THE DAY THEY GAVE BABIES AWAY by Dale Eunson tells the story of his father's childhood, mainly focused on the Christmas immediately after Robbie Eunson's parents died. Robbie's parents had been Scottish immigrants who settled along the Fox River in Eureka,WI. They worked hard, Robert, Sr., as both a lumberman and a boat builder. Soon the family had grown to six children, three boys, followed by three girls. When Robbie was around 11 or 12, the youngest brother Kirk came down with diphtheria. Since it is highly contagious and often fatal, Mr. Eunson took his other children out of the home to an isolated cabin, while his wife remained to nurse Kirk. Kirk's eventual recovery was met with great relief, and Robbie remembers that the only time the kids saw their father cry was when he received news that Kirk was better and that the family could reunite. Sadly, Robert, Sr. became ill shortly after their return and died within days.
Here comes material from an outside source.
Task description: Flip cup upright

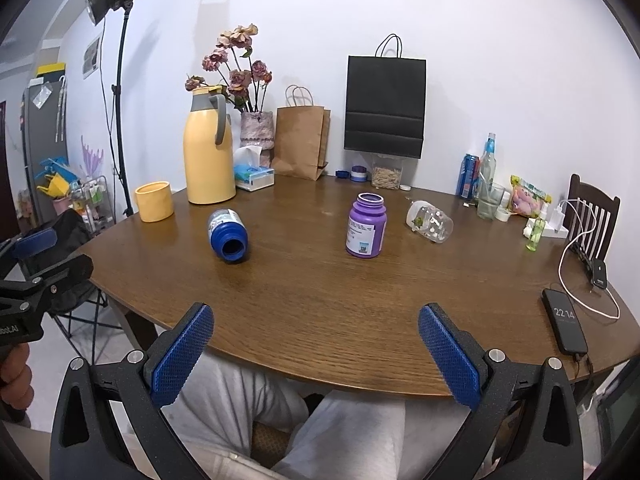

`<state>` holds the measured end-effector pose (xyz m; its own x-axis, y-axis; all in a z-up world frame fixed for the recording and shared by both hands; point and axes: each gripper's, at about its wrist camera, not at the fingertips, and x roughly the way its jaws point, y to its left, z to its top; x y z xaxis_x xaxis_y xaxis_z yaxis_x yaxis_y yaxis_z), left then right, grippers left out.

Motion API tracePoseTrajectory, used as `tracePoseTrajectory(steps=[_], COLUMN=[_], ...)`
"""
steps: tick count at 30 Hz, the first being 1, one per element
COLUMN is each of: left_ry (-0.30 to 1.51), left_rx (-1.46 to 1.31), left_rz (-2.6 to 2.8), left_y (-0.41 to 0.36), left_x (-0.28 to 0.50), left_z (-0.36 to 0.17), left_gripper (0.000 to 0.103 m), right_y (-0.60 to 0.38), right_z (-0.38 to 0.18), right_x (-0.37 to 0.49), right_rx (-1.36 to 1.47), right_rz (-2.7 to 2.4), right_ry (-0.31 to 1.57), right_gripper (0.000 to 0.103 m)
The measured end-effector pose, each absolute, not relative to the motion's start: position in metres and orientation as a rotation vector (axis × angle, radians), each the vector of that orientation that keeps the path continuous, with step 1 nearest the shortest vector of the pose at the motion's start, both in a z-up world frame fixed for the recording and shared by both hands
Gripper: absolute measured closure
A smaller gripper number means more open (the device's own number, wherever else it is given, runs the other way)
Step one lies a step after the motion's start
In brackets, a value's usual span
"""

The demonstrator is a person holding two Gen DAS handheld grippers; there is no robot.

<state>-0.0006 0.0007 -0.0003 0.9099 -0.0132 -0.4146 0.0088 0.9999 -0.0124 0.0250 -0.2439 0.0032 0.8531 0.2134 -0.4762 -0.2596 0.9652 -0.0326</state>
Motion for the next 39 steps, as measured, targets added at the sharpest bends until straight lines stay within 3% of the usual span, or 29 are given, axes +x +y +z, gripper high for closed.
tracePoseTrajectory(steps=[39], left_ry=[0.447], left_rx=[0.001], left_rz=[-0.01], left_y=[-0.0003], left_x=[0.004], left_z=[-0.0034], left_gripper=[0.0], right_y=[-0.2364], right_z=[-0.0001], right_x=[0.0238], right_rx=[-0.103], right_rz=[0.264], right_ry=[0.491], right_gripper=[0.0])
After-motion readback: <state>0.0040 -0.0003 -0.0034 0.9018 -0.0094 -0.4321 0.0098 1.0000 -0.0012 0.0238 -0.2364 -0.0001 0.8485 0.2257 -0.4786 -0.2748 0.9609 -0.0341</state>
Imagine being a woman in 1868 Wisconsin caring for six children all alone. Like many, Mrs. Eunson was illiterate when she arrived in America and only learned to read when her children did.
Her own health quickly deteriorated and by December 1868, she knew she was dying. She called son Robbie to her and shared quietly that she would not recover. As was her wish, Robbie pledged that he would personally see that each of his siblings would be placed in homes where they would be loved and cherished. He was also supposed to try to place them in homes which already had children so they would not be lonely. Clearly Mrs. Eunson knew that no one would be able to take on all 6 children. Robbie also knew that at age twelve he was considered old enough to work and survive on his own.
This book began as a story written in the 1940s for Cosmopolitan magazine when Dale
Eunson was editor there. Soon after it was rewritten and published as a book. Several editions have been published; the one I read was published in 1990 as a children's book. The story is indeed quite short and simple, but it is very moving. I saw the story mentioned on Facebook as a story that someone read every Christmas, and I can see why. As I began to search for the book, I realized that it was set in Eureka, a small community in Wisconsin about an hour from us. That really peaked my interest. After Mrs. Eunson dies, the villagers feel obligated to see the children are placed somewhere quickly, probably in a nearby orphanage. Robbie convinces the adults to let the children spend Christmas eve and Christmas day in their family home (a cabin) one last time. As soon as the adults leave and the younger children are in bed, Robbie and his brother fly into action. Robbie's plan is to take the children, one at a time, to the homes of families he has chosen for each child and "give the sibling away" as a gift. For Robbie believes that no one can turn away a babe on the day of Christ's birth. The rest of the book tells why Robbie chose certain villagers for each of his siblings. You will smile at his reasoning, perhaps even laugh a little, but underlying the whole story is the sweet sadness of a young man, a boy really, carrying out his mother's wishes because he loved her and his father.
When I first heard of the book a few weeks ago, I also learned that it had been made into a movie in 1956 titled ALL MINE TO GIVE. Perhaps because this is part of Fox Valley's history, I found a library in our Winnefox library system (which covers most of the Fox Valley) which had a dvd of the movie. After reading the book (really that takes only 30 minutes or less), I watched the movie with hubby. I liked that the movie followed the book so closely; often the script matched dialogue from the book word for word. Now you need to remember that the movie is a 1950's movie and the settings may seem a bit hokey for today's standards, and I got a good chuckle when a panoramic shot of the cabin showed mountains in the background. Winnebago County with mountains ?? But otherwise I enjoyed the movie. Russ and I were curious enough after viewing the movie that we wanted to find out just how much of it was true. It was an easy search and we found information from both historical societies and newspapers confirming this tale of early Wisconsin.
Here are some links:
Why not share this tale of others seeking shelter, love, and a home on Christmas Eve with
your loved ones. I can see from Amazon that the book is out of print and that older copies have quite
a hefty price tag. Perhaps a library near you has a copy or you can read a version of the story on
the Winnebago County historical society sight. The movie may be easier to find. I'd be curious to hear if anyone reading this posting has heard of the story.